Pesquisa no Japão usa IA para reconstruir imagens mentais

Tóquio - O avanço da inteligência artificial (IA) é cada vez maior, e pesquisadores no Japão já estudam formas de usar essa tecnologia para reconstruir imagens mentais a partir da atividade cerebral. Mas isso não significa que a IA consiga ler pensamentos. O assunto exige algumas explicações. Acompanhe.
Pesquisadores do Instituto Nacional de Ciência e Tecnologia Quântica (QST), do Instituto Nacional de Tecnologia da Informação e Comunicação (NICT) e da Universidade de Osaka publicaram um estudo em 2023 sobre a reconstrução de imagens mentais a partir de sinais cerebrais medidos por ressonância magnética funcional (fMRI), publicou a agência Kyodo.
O experimento funcionou da seguinte maneira: os participantes visualizaram 1.200 imagens de objetos e paisagens, enquanto seus sinais cerebrais eram medidos por fMRI. Em seguida, a relação entre a atividade cerebral e as imagens vistas foi analisada e quantificada. Essas informações foram usadas para treinar um sistema capaz de relacionar padrões de atividade cerebral com características visuais das imagens.
Uma das imagens usadas no experimento foi a de um leopardo. Na reconstrução feita com apoio da IA, apareceram algumas características do animal, como boca, orelhas e o padrão de manchas da pelagem.
A tecnologia é conhecida como decodificação cerebral e permite visualizar, de forma aproximada, conteúdos perceptivos com base na atividade cerebral. Segundo a Kyodo, ela poderá ter aplicações futuras nas áreas médica e de bem-estar.
O QST esclareceu que o resultado obtido não é uma imagem idêntica à que os voluntários imaginaram, mas uma reconstrução capaz de captar algumas características do objeto ou da cena. Em outras palavras, a IA não produziu uma fotografia fiel do pensamento, e sim uma representação aproximada baseada em traços relevantes.
É importante lembrar que a IA não leu livremente o cérebro dos voluntários. O processo dependeu de treinamento prévio com dados de fMRI e imagens conhecidas. Os participantes não tiveram pensamentos aleatórios lidos pelo sistema. Eles haviam visto imagens antes e foram orientados a imaginá-las durante o exame.
Portanto, a IA ainda não produz uma foto exata daquilo que uma pessoa imaginou, nem é capaz de ler pensamentos de forma livre.
Os pesquisadores acreditam que a tecnologia poderá ser usada no futuro no desenvolvimento de dispositivos de comunicação e em estudos sobre os mecanismos cerebrais ligados a alucinações e sonhos.

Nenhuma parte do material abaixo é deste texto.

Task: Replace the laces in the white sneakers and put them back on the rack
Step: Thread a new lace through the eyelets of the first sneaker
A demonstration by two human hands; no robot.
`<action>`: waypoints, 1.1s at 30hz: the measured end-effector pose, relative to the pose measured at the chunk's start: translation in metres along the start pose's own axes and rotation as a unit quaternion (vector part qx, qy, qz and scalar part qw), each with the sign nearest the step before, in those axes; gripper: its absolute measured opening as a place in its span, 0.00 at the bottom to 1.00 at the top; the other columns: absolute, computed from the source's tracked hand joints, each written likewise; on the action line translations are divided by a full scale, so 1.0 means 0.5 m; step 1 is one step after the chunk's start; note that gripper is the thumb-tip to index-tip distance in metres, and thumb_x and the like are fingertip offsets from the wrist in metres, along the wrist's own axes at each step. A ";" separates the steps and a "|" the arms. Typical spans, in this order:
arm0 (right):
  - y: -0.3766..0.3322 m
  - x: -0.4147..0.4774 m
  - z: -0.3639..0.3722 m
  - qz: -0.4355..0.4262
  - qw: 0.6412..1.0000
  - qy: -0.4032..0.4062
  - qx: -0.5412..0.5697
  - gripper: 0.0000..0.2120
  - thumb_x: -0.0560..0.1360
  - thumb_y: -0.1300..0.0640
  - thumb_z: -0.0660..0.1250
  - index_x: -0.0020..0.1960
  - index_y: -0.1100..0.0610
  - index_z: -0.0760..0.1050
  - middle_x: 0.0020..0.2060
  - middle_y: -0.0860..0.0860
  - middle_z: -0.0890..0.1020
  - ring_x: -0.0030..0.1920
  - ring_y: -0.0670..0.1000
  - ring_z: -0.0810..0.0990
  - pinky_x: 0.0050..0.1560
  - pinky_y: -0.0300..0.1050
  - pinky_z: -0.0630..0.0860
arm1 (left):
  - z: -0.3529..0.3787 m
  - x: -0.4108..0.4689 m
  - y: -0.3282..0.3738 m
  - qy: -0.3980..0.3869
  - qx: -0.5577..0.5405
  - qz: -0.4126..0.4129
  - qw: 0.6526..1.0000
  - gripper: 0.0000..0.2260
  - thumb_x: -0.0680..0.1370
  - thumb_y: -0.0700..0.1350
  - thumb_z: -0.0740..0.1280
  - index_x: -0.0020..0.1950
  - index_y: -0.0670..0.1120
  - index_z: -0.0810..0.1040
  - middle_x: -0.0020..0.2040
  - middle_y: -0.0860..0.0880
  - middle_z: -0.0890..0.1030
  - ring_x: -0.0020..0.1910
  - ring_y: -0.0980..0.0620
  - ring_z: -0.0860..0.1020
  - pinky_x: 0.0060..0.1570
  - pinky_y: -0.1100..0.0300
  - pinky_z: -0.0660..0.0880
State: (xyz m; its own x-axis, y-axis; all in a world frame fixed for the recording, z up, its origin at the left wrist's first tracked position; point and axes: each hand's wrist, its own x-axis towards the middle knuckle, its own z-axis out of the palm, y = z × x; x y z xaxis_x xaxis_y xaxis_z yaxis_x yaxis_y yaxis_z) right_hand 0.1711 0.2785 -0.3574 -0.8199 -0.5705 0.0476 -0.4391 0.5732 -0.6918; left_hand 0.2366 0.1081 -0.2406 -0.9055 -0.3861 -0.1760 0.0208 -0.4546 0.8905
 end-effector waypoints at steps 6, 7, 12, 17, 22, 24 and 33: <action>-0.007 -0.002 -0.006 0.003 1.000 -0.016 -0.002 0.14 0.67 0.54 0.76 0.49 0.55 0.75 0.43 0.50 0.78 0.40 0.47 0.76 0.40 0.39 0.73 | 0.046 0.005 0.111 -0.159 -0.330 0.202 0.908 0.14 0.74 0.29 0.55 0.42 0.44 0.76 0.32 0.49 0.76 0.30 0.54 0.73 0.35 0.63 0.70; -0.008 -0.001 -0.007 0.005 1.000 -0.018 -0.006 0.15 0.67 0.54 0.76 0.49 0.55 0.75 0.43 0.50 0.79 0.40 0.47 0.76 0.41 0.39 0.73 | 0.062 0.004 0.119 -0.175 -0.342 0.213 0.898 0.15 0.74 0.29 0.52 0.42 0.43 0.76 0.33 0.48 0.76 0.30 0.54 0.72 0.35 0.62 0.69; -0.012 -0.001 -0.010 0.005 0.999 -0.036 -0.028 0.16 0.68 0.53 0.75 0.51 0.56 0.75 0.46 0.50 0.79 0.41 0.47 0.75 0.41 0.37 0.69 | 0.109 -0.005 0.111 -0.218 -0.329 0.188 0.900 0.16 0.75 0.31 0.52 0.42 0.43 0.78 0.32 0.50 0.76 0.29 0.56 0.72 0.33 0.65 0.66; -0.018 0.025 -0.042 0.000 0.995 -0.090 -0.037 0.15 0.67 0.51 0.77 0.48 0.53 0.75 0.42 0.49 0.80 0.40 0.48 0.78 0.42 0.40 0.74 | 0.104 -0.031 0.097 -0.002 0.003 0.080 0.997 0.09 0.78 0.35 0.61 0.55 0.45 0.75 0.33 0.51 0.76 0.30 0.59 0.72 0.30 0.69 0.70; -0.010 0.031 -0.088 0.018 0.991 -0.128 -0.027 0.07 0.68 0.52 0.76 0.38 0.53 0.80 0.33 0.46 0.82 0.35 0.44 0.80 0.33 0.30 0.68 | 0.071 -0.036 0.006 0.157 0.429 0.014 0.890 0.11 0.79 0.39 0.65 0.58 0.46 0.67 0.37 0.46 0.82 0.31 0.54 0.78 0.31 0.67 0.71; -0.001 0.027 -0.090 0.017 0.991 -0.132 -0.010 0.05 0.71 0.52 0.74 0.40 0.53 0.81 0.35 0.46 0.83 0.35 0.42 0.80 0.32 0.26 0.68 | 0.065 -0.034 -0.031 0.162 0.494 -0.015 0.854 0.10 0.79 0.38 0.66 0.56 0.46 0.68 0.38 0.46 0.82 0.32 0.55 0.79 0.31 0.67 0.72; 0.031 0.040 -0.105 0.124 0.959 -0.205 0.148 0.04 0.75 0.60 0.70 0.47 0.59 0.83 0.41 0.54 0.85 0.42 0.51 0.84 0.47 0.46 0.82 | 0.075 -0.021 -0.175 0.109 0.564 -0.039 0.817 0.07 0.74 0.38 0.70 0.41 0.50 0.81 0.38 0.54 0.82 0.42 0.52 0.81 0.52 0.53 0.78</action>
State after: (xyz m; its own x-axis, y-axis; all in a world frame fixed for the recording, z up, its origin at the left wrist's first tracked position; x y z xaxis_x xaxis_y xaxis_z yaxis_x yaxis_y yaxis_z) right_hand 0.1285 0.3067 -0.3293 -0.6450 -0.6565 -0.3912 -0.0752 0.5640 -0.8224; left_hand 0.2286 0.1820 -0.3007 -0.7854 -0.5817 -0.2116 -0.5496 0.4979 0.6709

O pesquisador Kei Majima, do QST, afirmou que os seres humanos já usaram microscópios e outros dispositivos para observar mundos invisíveis a olho nu, mas ainda não haviam conseguido entrar na mente de uma pessoa. Segundo ele, esta é a primeira vez que humanos conseguem observar o interior da mente de outra pessoa.
A descoberta foi publicada na edição online da revista científica internacional Neural Networks.